Sometimes I’m just glad it is weekend, happy if I can forget about work for a day or two. When this happens, I’m not in the mood to write a weeknote. And then I skip it, like I did last week.
I can’t say this week was any less exhausting. But maybe writing this weeknote has some therapeutic effect.
It’s not that we worked crazy hours. There haven’t been any deadlines looming over our heads. Still I feel drained, tired, stressed. It’s coming from a latent discontentment that is brewing inside of me for quite some time. A feeling that I’m not as much in control as I would like to be.
Right now I’m missing the freedom to just skip an afternoon at the office, when I feel more like reading a book or going for a run. I would probably not do this often anyway, but the feeling that it’s OK to not work on a Wednesday afternoon is what I’m missing.
The good thing is that I know what causes this. I’m not sure about the solution though. That’s something we have to figure out soon.
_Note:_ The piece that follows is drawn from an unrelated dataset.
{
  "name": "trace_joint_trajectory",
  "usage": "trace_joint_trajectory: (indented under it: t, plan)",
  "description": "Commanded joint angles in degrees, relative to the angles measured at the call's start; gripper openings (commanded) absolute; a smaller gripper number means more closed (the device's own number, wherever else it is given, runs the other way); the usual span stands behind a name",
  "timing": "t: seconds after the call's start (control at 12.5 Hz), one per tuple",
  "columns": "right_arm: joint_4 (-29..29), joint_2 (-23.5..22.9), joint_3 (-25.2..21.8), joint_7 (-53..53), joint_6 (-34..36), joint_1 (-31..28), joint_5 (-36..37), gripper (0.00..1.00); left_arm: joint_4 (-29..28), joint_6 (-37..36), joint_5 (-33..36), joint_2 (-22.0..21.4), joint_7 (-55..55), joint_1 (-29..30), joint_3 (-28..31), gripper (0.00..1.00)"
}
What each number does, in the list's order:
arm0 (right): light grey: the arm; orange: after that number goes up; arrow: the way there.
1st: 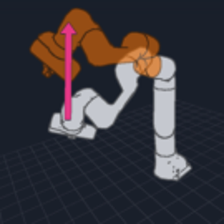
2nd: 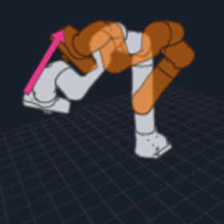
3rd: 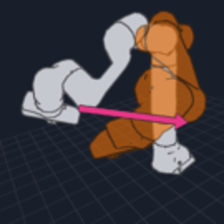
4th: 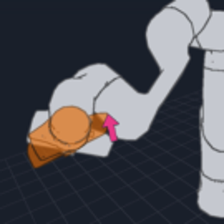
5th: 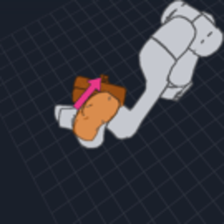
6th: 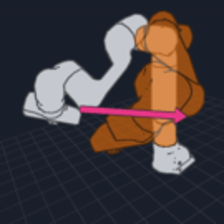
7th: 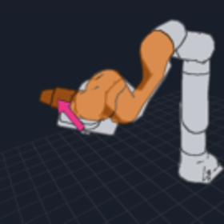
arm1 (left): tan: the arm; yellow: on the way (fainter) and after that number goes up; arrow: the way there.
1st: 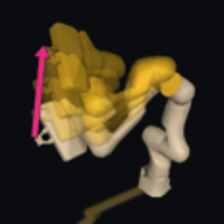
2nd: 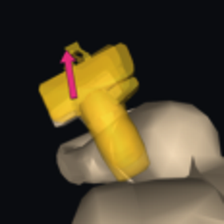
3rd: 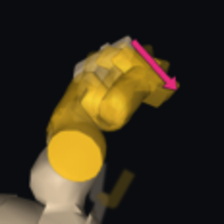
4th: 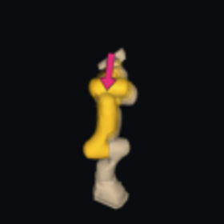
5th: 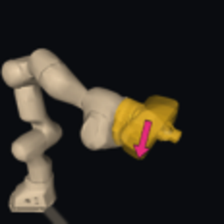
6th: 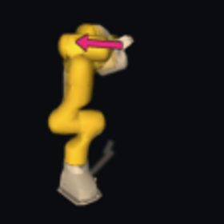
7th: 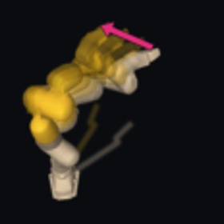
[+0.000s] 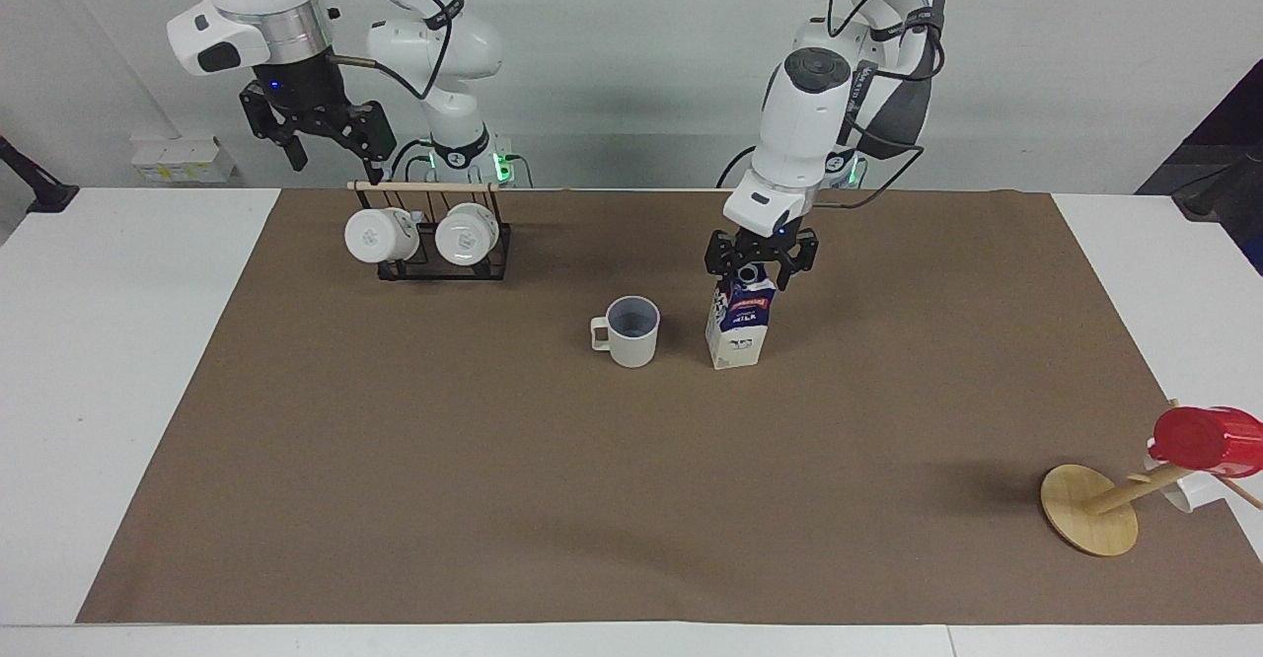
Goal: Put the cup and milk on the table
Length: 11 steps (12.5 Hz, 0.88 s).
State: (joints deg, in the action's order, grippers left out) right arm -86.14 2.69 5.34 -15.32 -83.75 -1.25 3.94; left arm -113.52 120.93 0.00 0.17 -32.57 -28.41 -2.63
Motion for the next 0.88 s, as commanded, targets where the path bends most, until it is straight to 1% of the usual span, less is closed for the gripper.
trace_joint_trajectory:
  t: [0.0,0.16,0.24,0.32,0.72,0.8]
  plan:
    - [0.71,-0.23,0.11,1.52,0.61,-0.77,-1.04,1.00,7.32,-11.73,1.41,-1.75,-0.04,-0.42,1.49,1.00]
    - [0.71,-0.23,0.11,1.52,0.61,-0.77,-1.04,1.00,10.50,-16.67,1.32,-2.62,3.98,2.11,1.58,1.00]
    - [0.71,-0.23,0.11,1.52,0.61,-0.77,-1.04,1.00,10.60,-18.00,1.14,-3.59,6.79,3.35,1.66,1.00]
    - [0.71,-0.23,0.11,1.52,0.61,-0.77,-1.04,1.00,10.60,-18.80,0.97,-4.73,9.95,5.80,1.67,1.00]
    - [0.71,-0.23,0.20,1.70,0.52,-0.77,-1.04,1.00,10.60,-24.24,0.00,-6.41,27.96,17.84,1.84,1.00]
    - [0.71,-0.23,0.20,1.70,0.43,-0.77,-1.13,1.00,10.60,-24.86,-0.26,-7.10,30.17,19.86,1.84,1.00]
In the end it has something to do with setting boundaries and making sure that we keep the breathing room we need. The opportunities to experiment, the time to learn new skills, the quiet to think (and write*). We briefly discussed blocking Fridays for activities like this. I think that’s something we should try, although it’s just a piece of the puzzle to “the good (working) life”.
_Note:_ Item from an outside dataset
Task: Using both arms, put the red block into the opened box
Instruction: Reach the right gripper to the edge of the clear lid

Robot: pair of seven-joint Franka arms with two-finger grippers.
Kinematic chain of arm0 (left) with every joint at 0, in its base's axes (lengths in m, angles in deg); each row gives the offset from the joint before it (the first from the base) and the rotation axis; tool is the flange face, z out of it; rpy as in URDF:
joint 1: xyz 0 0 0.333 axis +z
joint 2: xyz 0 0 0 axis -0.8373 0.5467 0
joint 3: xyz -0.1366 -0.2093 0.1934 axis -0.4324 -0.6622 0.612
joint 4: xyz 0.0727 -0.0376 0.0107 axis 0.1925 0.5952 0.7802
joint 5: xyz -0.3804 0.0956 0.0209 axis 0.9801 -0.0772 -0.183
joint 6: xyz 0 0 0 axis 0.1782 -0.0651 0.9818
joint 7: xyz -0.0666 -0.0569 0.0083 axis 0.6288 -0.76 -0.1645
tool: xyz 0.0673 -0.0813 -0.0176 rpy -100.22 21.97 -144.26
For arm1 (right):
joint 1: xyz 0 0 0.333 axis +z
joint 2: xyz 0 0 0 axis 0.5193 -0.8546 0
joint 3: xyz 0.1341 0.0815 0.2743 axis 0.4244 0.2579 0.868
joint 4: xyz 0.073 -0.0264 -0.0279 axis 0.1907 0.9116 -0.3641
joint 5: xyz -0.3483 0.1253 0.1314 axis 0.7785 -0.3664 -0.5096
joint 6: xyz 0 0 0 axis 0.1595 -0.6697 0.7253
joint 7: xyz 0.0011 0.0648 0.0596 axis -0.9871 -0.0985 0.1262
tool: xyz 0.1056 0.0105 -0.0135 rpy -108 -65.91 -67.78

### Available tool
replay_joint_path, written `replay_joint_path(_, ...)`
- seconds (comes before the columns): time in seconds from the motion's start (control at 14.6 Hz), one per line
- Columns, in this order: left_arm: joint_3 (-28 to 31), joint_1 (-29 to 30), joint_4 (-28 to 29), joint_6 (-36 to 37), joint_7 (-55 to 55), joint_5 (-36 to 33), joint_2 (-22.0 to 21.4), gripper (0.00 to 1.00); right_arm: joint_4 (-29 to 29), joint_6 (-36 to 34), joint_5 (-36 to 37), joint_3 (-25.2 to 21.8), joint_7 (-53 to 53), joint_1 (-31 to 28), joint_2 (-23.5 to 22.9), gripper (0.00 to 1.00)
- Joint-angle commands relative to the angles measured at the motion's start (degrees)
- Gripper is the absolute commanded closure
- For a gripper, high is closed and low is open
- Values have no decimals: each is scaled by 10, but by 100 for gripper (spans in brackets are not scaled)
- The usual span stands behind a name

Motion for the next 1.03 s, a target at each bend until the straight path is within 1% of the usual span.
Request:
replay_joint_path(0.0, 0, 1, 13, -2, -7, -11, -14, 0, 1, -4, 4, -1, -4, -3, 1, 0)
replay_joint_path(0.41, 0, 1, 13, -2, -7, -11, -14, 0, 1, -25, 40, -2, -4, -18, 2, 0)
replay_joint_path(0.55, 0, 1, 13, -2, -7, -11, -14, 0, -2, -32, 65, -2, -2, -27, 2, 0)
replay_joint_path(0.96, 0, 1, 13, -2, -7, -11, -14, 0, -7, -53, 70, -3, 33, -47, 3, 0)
Sorry for this moody rant. Here’s what happened in the last two week, telegram style: Lots of work on Puichon. Another full-day workshop with the Conuma team (Michael cooked for everybody, delicious). First drafts for Conuma (follow-up to Wasatch). Meeting with a new client. Christophe and Michael went to the south for a workshop with students.
*) Actually I’m not really satisfied with this post. There is so much more in my head, but I can’t put it in words right now. I just don’t have the inner peace to form precise thoughts and communicate them.